→ Excerpted data:
◆ ◆ ◆ ◆ ◆ ◆ ◆
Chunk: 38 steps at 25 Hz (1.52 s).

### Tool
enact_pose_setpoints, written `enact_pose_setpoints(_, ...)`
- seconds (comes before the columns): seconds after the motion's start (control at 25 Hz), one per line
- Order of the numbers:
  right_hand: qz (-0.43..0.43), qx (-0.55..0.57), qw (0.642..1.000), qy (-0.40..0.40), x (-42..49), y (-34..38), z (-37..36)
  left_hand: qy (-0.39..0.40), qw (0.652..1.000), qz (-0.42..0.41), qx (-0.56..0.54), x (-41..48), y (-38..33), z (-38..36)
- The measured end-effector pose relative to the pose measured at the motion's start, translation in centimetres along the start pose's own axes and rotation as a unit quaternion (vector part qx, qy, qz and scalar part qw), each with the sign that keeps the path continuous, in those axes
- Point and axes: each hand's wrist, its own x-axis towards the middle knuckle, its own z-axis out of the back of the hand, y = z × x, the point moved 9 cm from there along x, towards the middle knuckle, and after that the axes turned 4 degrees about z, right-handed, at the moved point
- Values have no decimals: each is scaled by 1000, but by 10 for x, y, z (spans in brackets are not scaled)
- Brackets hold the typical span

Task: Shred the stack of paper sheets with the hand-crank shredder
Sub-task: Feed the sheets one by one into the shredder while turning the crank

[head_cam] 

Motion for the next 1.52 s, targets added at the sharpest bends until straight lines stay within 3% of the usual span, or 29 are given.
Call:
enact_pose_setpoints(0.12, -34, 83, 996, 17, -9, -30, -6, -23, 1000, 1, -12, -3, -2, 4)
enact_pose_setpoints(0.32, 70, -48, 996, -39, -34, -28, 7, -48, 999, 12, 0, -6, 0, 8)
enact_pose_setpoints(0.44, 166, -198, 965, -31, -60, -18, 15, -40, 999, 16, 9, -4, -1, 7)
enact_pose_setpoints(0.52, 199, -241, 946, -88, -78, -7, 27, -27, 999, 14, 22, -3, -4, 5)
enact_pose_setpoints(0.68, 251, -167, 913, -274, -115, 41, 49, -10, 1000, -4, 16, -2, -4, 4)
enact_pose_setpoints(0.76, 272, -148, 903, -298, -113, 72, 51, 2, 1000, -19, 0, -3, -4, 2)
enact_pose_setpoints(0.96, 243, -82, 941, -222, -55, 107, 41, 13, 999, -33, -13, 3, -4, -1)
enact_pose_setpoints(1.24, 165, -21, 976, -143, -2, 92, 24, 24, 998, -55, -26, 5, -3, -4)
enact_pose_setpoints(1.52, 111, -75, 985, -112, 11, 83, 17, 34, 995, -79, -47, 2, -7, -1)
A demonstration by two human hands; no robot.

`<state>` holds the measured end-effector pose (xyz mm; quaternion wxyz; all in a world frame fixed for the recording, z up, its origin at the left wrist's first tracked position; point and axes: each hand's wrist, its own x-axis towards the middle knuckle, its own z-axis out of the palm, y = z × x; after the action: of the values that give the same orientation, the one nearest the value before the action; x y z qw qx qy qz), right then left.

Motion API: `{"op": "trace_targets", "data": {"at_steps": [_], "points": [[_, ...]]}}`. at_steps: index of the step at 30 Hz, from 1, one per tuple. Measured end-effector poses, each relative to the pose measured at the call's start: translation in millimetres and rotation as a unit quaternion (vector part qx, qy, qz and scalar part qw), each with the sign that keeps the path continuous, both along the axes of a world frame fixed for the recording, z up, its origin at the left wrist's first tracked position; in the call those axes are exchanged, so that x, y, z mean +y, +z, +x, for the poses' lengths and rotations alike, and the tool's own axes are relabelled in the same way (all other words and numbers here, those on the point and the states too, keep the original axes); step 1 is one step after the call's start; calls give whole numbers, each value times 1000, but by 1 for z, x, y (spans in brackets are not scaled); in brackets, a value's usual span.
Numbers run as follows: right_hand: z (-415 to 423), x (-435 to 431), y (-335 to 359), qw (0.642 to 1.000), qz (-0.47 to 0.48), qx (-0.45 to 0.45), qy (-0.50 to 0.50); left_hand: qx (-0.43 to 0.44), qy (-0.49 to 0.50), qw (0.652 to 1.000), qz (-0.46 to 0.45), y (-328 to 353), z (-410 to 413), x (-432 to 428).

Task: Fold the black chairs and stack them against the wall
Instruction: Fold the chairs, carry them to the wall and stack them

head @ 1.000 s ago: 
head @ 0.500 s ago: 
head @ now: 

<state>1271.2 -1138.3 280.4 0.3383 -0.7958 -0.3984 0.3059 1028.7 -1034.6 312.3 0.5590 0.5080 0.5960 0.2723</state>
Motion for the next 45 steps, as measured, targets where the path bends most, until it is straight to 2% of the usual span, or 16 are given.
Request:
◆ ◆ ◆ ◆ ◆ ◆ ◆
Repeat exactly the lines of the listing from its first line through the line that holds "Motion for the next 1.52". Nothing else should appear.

→ Response:
Chunk: 38 steps at 25 Hz (1.52 s).

### Tool
enact_pose_setpoints, written `enact_pose_setpoints(_, ...)`
- seconds (comes before the columns): seconds after the motion's start (control at 25 Hz), one per line
- Order of the numbers:
  right_hand: qz (-0.43..0.43), qx (-0.55..0.57), qw (0.642..1.000), qy (-0.40..0.40), x (-42..49), y (-34..38), z (-37..36)
  left_hand: qy (-0.39..0.40), qw (0.652..1.000), qz (-0.42..0.41), qx (-0.56..0.54), x (-41..48), y (-38..33), z (-38..36)
- The measured end-effector pose relative to the pose measured at the motion's start, translation in centimetres along the start pose's own axes and rotation as a unit quaternion (vector part qx, qy, qz and scalar part qw), each with the sign that keeps the path continuous, in those axes
- Point and axes: each hand's wrist, its own x-axis towards the middle knuckle, its own z-axis out of the back of the hand, y = z × x, the point moved 9 cm from there along x, towards the middle knuckle, and after that the axes turned 4 degrees about z, right-handed, at the moved point
- Values have no decimals: each is scaled by 1000, but by 10 for x, y, z (spans in brackets are not scaled)
- Brackets hold the typical span

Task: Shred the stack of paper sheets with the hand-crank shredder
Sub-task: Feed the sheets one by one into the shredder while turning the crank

[head_cam] 

Motion for the next 1.52 s, targets added at the sharpest bends until straight lines stay within 3% of the usual span, or 29 are given.

The complete output has now been given.